Leia explained that if you took the Milky Way and compressed it to the size of the galaxies they found, the nearest star would be almost in our solar system. The supermassive black hole at the center of the Milky Way, about 26,000 light-years away, would be only about 26 light-years from Earth and would be visible in the sky as a giant pillar of light.
“These early galaxies would have been so dense with stars — stars that must have formed in a way we’ve never seen, under conditions we’d never expect during a period we’d never expect to see,” Leja said. “And for whatever reason, the universe stopped producing objects like these after only a few billion years. They are unique to the early universe.”
Scientists hope to follow up with more observations, which they say could help explain some of the objects’ mysteries. They plan to take deeper spectra by pointing the telescope at the objects for longer periods of time, which will help separate emission from stars and potential supermassive black holes by identifying specific absorption signatures that would be present in each.
“There is another way we could achieve a breakthrough, and this is the right idea,” Leja said. “We have all these pieces of the puzzle and they only fit if you ignore the fact that some of them break. This problem is amenable to a touch of genius that has so far eluded us, all our collaborators, and the entire scientific community.”
Reference: “RUBIES: Evolved Stellar Populations with Extended Formation History at z ∼ 7–8 in Candidate Massive Galaxies Identified with JWST/NIRSpec” by Bingjie Wang, 冰洁王, Joel Leja, Anna de Graaff, Gabriel B. Brammer, Andrea Weibel , Pieter van Dokkum, Josephine FW Baggen, Katherine A. Suess, Jenny E. Greene, Rachel Bezanson, Nikko J. Cleri, Michaela Hirschmann, Ivo Labbé, Jorryt Matthee, Ian McConachie, Rohan P. Naidu, Erica Nelson, Pascal A. Oesch, David J. Setton and Christina C. Williams, 26 June 2024, The Astrophysical Journal Letters.

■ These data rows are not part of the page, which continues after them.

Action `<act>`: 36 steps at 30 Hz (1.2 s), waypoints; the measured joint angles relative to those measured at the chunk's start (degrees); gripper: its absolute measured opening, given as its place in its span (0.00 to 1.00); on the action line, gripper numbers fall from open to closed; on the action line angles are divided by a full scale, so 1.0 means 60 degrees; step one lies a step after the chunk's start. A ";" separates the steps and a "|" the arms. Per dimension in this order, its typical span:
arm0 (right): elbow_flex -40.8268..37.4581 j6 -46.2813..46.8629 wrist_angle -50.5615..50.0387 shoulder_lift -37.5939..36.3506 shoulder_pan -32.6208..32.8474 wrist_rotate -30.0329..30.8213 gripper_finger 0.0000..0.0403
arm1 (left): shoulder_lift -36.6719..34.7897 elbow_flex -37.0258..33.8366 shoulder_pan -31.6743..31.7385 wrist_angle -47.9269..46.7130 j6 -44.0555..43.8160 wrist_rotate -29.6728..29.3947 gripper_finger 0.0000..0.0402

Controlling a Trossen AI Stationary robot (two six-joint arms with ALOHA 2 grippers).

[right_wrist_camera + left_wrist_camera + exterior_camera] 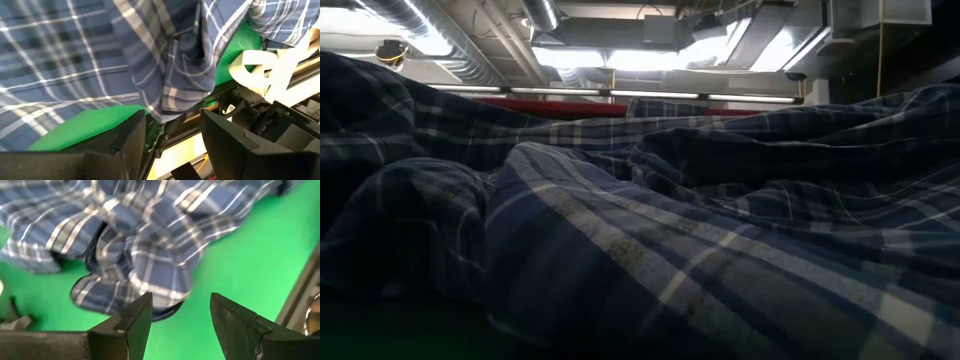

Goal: Fold Laundry from Bin
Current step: Fold the blue shirt

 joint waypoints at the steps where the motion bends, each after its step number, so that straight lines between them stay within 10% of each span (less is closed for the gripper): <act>1: 0.0076 -0.0003 0.0006 0.0000 0.0000 0.0000 0.47 | 0.0000 -0.0010 -0.0063 0.0112 -0.0001 -0.0238 0.48; 17: 0.0829 -0.0249 0.1032 0.0000 0.0000 0.0029 0.47 | 0.0000 -0.1046 -0.0311 0.1487 0.0010 -0.1866 0.48; 36: 0.0836 -0.3036 0.8125 0.0899 0.0000 0.2117 0.47 | 0.0000 -0.2218 0.0350 0.2704 0.0540 -0.1876 0.48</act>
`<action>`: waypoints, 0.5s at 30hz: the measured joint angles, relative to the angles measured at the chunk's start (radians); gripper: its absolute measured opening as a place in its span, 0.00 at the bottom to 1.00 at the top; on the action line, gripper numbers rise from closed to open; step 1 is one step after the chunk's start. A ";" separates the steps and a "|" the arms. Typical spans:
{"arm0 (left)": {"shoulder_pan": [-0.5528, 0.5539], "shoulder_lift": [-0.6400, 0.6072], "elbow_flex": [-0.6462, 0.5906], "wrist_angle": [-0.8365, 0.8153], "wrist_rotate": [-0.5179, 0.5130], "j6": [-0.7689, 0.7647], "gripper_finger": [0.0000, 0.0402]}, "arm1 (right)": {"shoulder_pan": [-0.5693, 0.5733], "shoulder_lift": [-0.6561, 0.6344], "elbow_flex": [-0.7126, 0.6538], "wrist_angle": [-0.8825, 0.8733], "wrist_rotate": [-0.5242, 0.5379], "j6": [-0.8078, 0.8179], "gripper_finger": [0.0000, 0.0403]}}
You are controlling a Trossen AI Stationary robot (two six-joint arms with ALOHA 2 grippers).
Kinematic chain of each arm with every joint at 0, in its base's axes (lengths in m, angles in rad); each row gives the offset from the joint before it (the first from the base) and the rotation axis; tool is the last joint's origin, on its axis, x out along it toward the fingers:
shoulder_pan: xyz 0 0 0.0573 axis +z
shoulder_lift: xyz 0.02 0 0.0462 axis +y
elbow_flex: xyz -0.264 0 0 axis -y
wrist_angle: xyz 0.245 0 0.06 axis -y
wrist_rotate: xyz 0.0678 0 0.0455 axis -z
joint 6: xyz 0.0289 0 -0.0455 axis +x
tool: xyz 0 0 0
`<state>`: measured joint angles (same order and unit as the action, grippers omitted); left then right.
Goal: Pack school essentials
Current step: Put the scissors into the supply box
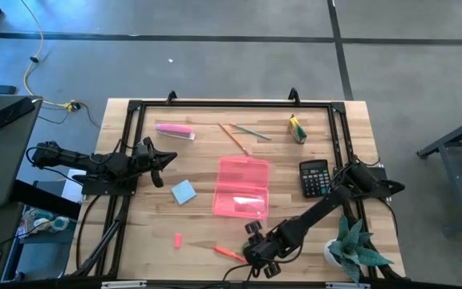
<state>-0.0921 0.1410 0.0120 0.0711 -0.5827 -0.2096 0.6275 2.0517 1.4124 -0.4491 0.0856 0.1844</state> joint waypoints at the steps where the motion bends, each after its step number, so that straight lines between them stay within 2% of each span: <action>1: 0.000 0.000 0.000 0.000 0.000 0.000 0.01 | -0.002 0.000 0.000 -0.001 0.000 -0.001 0.32; 15: 0.000 0.000 0.000 0.000 0.000 -0.023 0.01 | -0.039 0.024 -0.001 0.004 -0.075 -0.003 0.32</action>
<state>-0.0922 0.1413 0.0120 0.0711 -0.5827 -0.2328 0.5888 2.0754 1.4109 -0.4448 0.0106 0.1814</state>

DOI: 10.3847/2041-8213/ad55f7
Wang and Leja received funding from the NASA General Observers Program. The research was also supported by the International Space Science Institute in Bern. The work is based in part on observations made by the NASA/ESA/CSA James Webb Space Telescope. Calculations for the research were performed on the Penn State Institute for Computational and Data Sciences’ Roar supercomputer.
Other co-authors of the paper are Anna de Graaff of the Max-Planck-Institut für Astronomie in Germany; Gabriel Brammer of the Cosmic Dawn Center and the Niels Bohr Institute; Andrea Weibel and Pascal Oesch of the University of Geneva; Nikko Cleri, Michaela Hirschmann, Pieter van Dokkum and Rohan Naidu of Yale University; Ivo Labbé of Stanford University; Jorryt Matthee and Jenny Greene of Princeton University; Ian McConachie and Rachel Bezanson of the University of Pittsburgh; Josephine Baggen of Texas A&M University; Katherine Suess of the Observatoire de Sauverny in Switzerland; David Setton of the Kavli Institute for Astrophysics and Space Research at the Massachusetts Institute of Technology; Erica Nelson of the University of Colorado; Christina Williams of the National Optical-Infrared Astronomy Research Laboratory and the University of Arizona National Science Foundation’s National Optical-Infrared Astronomy Research Laboratory.